- **ACTIVITY**
From the data that follows, copy every line with the string "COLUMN".

- **STORED DATA**

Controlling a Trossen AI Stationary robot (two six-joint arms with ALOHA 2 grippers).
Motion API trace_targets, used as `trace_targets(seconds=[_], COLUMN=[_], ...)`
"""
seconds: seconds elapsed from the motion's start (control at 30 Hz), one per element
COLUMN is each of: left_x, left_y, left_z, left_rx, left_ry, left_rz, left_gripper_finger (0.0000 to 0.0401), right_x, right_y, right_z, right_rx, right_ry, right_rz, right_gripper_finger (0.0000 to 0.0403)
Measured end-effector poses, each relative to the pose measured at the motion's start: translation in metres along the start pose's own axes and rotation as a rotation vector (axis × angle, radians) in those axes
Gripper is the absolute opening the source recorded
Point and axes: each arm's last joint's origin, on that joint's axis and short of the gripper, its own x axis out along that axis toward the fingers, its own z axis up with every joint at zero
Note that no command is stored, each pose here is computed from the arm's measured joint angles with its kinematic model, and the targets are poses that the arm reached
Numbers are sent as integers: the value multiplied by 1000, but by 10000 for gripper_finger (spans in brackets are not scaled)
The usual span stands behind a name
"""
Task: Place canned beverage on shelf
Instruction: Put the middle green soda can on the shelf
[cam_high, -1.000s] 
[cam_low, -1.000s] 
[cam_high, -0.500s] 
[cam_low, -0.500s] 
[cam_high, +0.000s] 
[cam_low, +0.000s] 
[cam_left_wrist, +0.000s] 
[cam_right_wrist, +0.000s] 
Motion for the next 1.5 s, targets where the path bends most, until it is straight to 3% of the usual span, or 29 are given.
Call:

- **ANSWER TO THIS EXERCISE**
Motion API trace_targets, used as `trace_targets(seconds=[_], COLUMN=[_], ...)`
COLUMN is each of: left_x, left_y, left_z, left_rx, left_ry, left_rz, left_gripper_finger (0.0000 to 0.0401), right_x, right_y, right_z, right_rx, right_ry, right_rz, right_gripper_finger (0.0000 to 0.0403)

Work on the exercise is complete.